Saltimbanco: la Poesia del VoloFinalmente è successo. Non stiamo parlando dell’evento apocalittico, tanto annunciato, per il 5 giugno 2012. Su quel fronte l’abbiamo scampata. Stiamo parlando, invece, della prima di Saltimbanco, lo spettacolo più longevo di Cirque du Soleil, compagnia canadese in origine, ma ormai una vera e propria “multinazionale” dell’arte circense. Una scanzonata, coloratissima e urlante compagine di personaggi invade il parterre, stringendo mani, scherzando col pubblico, sbeffeggiando simpaticamente gli spettatori. Inizia così, ex abrupto, Saltimbanco, diretto da Franco Dragone in questa data unica per il sud Italia. Un palco lungo 34 metri e largo 20, una griglia acrobati lunga 9 metri e sospesa a 14 metri di altezza dal palco. Sono numeri importanti, ma a poco servirebbero, se lo spettacolo non avesse un’anima, un motore interno, uno spirito di locomozione. E invece quest’opera ce l’ha, l’anima.

Saltimbanco: la Poesia del Volo

E lo dimostra senza soluzione di continuità, nel succedersi delle esibizioni, inframmezzate da intermezzi comici, e nei cambi di palco agevolmente “coperti” da brevi coreografie. E, soprattutto, nei numeri che hanno stupito e fatto sussultare il pubblico del PalaTupparello. Se si trattasse solo di esibizioni slegate l’una dall’altra, non staremmo parlando di nulla di diverso rispetto a molti circhi itineranti. In questo caso, invece, ogni numero è in relazione con gli altri e con una storia, narrata in forma “poetica”. Si badi bene, riprendiamo qui l’etimologia. Poesia come atto del fare, come creazione. Saltimbanco crea un mondo altro da noi ma vicinissimo, raggiungibile in un attimo con l’immaginazione. Personaggi come il clown Eddie e il Sognatore ci accompagnano alla scoperta di un universo continuamente in bilico, gioiosamente orgiastico e teneramente assorto. Immaginate tanti Pierrot Lunaire. Vestiteli in maniera sfavillante, con toni caldi e luminosi. Immaginateli librati nell’aria, o in volo al di sopra del pubblico. Questo è, ma non solo, Saltimbanco.
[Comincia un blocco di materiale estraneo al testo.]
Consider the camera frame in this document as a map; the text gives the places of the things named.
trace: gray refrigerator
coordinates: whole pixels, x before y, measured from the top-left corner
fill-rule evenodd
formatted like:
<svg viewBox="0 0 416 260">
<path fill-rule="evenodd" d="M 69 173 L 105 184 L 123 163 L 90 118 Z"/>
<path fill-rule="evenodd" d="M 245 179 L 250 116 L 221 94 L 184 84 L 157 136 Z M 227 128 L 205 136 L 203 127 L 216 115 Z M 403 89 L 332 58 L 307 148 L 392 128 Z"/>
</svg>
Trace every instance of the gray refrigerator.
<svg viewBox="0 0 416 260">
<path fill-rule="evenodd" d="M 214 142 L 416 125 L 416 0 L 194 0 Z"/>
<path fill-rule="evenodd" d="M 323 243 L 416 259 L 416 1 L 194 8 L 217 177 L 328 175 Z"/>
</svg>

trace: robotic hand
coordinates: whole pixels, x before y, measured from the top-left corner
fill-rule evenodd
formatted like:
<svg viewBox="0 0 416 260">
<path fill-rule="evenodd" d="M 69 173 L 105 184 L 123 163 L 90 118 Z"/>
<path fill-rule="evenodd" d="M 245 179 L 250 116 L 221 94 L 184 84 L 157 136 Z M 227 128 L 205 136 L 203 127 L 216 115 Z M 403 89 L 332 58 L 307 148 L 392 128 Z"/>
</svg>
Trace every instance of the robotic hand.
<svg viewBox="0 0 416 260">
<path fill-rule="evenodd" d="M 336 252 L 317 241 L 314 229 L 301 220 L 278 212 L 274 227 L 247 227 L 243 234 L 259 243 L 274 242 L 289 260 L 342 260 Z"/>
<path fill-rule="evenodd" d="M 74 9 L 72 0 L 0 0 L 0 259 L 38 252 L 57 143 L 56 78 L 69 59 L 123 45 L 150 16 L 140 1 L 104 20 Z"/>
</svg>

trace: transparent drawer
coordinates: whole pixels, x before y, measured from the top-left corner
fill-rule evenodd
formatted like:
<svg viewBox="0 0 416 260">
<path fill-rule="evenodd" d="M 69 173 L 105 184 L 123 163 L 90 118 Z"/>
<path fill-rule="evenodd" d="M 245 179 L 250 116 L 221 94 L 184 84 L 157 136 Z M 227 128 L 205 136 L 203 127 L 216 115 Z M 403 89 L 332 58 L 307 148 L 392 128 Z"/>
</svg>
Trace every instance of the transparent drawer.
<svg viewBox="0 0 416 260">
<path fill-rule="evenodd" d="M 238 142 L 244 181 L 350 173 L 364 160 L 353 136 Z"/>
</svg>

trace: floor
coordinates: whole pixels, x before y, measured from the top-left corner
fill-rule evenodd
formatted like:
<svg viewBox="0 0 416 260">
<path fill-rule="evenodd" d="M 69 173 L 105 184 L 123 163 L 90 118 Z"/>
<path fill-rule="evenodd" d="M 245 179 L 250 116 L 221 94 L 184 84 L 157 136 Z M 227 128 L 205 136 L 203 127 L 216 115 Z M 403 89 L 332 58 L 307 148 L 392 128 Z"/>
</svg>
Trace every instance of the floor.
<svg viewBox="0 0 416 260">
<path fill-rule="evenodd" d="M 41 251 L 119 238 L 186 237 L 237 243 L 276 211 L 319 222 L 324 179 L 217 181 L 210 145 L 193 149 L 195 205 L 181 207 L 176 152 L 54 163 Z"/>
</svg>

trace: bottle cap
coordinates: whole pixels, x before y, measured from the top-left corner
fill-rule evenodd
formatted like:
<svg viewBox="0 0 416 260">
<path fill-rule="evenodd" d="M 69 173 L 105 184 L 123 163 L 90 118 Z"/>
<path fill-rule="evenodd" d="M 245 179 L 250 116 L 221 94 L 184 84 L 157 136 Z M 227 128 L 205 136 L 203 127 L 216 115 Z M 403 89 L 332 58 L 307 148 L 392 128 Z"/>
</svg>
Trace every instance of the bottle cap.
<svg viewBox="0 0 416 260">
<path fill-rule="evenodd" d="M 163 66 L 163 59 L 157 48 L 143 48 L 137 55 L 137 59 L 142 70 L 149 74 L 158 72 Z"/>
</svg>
Saltimbanco: la Poesia del Volo

Azzardando una breve analisi, certamente non propria a chi ha le dita consunte per essersi troppo sperticato in lodi, magari senza aver tentato un minimo approfondimento critico: sembra che si possano individuare due elementi per ri-considerare l’opera: il volo e la caduta. Tre numeri su tutti esemplificano quanto detto: pali cinesi, bungee e trapezio. L’ascesa, rapidissima, fino al culmine, al punto più alto, dove l’artista è solo, e poi giù quasi ad abbracciare il palcoscenico; nelle panoramiche che le teste degli spettatori compiono per seguire le evoluzioni che si snocciolano davanti ai loro occhi, è racchiuso il senso più intimo di Saltimbanco. Storia, canto e musica (dal vivo), volteggi che concorrono ad una sorta di grande festa popolare laica, nella quale al posto del santo c’è semplicemente l’immaginazione coi suoi velocissimi voli. Il pubblico è coinvolto, e si vede, e del resto non potrebbe essere altrimenti. Con la poesia di Cirque du Soleil, anche il più imperturbabile si trova ad esultare, battere i piedi a tempo e attendere voracemente la prossima magia. E così, in chiusura, è come quando, da bambini, il giro sulla giostra finisce sempre troppo presto.